**The problem**. Copy exactly the lines of the data below that run from the line holding "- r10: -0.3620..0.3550" through the line holding "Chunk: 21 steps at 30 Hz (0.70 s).", both ends included.

**Recorded information**.
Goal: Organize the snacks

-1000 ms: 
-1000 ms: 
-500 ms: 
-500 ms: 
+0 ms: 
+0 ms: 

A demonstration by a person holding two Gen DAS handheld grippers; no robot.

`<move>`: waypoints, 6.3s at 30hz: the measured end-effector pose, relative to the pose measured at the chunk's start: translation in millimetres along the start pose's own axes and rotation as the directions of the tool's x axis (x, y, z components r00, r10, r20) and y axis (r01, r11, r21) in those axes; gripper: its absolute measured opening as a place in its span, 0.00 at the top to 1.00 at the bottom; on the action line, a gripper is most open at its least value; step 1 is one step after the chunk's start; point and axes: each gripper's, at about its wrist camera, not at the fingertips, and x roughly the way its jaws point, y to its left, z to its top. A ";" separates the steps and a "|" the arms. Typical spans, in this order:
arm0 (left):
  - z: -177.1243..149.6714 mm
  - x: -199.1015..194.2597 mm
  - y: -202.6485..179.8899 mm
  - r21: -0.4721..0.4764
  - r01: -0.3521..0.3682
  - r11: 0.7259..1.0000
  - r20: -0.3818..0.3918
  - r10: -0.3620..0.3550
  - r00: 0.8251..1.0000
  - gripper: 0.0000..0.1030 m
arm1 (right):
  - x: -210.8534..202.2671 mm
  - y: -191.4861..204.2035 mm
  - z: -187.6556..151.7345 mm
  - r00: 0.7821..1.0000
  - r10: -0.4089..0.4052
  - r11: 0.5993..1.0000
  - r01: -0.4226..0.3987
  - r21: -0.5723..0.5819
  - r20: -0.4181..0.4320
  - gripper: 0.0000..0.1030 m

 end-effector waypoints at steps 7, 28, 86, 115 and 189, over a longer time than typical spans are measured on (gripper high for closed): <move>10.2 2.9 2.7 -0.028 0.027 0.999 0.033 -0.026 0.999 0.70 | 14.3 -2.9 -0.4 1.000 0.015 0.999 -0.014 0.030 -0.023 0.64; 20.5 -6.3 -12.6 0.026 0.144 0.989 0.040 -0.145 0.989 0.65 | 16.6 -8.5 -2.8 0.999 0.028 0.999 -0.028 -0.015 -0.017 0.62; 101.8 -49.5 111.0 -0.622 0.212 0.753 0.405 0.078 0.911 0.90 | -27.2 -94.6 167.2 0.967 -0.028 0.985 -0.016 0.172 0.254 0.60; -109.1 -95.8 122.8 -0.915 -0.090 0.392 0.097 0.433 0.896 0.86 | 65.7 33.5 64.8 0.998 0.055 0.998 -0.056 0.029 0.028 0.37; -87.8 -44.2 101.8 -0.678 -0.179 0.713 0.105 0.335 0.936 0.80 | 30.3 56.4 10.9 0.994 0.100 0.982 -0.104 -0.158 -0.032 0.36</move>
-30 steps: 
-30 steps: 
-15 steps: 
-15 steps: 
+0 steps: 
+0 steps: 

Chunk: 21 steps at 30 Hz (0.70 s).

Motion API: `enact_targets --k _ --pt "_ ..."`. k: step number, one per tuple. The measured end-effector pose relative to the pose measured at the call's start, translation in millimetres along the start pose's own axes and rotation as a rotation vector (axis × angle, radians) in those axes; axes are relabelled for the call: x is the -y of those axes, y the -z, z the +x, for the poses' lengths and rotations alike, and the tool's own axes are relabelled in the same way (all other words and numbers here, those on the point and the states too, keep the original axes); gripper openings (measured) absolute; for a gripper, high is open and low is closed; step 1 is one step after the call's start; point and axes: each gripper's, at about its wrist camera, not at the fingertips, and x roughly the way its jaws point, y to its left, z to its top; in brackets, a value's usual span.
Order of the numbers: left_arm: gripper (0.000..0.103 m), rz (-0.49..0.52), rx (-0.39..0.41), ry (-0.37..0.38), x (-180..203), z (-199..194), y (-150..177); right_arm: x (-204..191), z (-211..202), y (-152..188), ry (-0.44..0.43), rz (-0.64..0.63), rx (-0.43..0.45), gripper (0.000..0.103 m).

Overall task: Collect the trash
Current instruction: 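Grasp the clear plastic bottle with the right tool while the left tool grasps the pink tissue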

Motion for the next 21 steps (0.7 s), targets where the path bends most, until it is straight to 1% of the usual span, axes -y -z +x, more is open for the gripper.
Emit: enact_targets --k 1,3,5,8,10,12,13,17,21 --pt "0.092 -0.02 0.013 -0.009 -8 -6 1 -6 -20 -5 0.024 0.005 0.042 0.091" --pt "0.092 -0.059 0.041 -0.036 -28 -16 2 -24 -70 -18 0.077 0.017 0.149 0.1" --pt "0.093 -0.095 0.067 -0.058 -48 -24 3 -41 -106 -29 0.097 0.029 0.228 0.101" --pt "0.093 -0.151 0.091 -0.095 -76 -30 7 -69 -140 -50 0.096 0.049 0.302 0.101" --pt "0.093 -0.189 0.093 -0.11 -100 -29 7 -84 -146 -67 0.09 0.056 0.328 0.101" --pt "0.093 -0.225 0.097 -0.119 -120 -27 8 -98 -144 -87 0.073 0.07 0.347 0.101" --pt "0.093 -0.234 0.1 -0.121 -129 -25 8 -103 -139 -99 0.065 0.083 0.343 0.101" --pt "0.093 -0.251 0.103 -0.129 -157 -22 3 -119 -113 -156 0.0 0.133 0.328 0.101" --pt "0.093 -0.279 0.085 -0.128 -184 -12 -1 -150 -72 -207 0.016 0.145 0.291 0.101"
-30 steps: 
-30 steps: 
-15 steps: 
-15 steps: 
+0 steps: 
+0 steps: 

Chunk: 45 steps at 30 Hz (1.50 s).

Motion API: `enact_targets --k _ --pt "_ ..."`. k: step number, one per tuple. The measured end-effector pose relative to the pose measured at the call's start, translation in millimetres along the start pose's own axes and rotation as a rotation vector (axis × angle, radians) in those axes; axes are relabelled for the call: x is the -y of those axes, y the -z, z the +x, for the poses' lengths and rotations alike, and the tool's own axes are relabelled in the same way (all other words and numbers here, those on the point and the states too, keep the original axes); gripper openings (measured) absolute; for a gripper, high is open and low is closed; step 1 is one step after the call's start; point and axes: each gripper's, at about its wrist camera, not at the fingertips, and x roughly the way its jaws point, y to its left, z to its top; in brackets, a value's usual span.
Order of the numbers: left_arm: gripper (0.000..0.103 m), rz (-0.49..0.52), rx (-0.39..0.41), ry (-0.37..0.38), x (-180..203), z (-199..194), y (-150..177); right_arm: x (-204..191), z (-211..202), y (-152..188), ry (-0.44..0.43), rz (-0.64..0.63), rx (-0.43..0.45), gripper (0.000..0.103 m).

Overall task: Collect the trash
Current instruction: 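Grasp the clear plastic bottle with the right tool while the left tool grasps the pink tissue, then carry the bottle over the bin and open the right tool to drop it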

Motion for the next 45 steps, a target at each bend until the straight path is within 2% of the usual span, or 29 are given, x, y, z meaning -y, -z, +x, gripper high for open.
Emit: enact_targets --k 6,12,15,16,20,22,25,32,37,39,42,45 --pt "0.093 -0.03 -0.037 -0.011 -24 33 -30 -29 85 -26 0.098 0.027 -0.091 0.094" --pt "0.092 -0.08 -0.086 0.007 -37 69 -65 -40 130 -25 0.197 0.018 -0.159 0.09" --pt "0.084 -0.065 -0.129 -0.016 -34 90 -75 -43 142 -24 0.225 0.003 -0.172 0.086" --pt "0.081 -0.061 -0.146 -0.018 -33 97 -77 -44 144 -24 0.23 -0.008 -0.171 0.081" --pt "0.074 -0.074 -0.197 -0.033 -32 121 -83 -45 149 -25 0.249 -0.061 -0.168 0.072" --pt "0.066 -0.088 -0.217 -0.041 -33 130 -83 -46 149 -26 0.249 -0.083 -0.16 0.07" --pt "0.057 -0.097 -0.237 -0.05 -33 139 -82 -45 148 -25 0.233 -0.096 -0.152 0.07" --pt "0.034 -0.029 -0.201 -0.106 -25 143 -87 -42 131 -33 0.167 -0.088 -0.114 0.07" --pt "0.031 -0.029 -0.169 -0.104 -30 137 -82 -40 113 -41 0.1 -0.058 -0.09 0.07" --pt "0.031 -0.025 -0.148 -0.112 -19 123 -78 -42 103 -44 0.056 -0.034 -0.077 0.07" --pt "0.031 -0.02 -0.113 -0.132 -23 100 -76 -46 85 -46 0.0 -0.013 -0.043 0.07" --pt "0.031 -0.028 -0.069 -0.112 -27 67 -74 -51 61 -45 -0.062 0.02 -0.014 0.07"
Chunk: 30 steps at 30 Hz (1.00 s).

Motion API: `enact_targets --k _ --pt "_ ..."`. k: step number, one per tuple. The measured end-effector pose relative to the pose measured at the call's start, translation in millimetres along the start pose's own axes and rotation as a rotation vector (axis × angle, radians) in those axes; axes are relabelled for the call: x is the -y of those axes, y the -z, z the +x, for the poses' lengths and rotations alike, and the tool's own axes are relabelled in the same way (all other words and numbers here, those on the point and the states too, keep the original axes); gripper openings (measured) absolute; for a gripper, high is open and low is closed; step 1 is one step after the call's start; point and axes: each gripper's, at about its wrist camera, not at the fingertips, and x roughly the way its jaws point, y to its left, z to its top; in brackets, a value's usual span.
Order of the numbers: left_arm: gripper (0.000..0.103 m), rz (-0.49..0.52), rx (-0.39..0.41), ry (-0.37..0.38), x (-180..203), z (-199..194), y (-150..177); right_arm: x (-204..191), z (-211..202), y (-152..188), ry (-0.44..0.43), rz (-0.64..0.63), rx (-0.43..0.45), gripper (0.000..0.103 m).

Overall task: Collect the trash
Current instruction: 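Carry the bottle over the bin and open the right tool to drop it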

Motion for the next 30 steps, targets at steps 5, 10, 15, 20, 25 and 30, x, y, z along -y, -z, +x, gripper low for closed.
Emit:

**Solution for this exercise**.
  - r10: -0.3620..0.3550
  - r00: 0.8251..1.0000
  - gripper: 0.0000..0.1030 m
arm1 (right):
  - x: -210.8534..202.2671 mm
  - y: -191.4861..204.2035 mm
  - z: -187.6556..151.7345 mm
  - r00: 0.7821..1.0000
  - r10: -0.4089..0.4052
  - r11: 0.5993..1.0000
  - r01: -0.4226..0.3987
  - r21: -0.5723..0.5819
  - r20: -0.4181..0.4320
  - gripper: 0.0000..0.1030 m

 end-effector waypoints at steps 7, 28, 86, 115 and 189, over a longer time than typical spans are measured on (gripper high for closed): <move>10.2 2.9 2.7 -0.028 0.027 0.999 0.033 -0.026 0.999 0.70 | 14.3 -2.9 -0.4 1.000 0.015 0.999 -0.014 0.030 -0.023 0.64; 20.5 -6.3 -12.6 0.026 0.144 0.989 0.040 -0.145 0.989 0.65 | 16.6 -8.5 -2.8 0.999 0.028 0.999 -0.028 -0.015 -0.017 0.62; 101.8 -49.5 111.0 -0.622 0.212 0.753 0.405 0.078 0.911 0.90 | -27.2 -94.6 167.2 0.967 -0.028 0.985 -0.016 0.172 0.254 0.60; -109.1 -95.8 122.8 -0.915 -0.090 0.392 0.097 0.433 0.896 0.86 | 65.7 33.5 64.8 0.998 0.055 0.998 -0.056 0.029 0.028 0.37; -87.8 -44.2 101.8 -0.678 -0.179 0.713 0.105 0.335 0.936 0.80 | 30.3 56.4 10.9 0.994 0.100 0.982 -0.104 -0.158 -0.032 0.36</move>
-30 steps: 
-30 steps: 
-15 steps: 
-15 steps: 
+0 steps: 
+0 steps: 

Chunk: 21 steps at 30 Hz (0.70 s).

This answer has been given in full.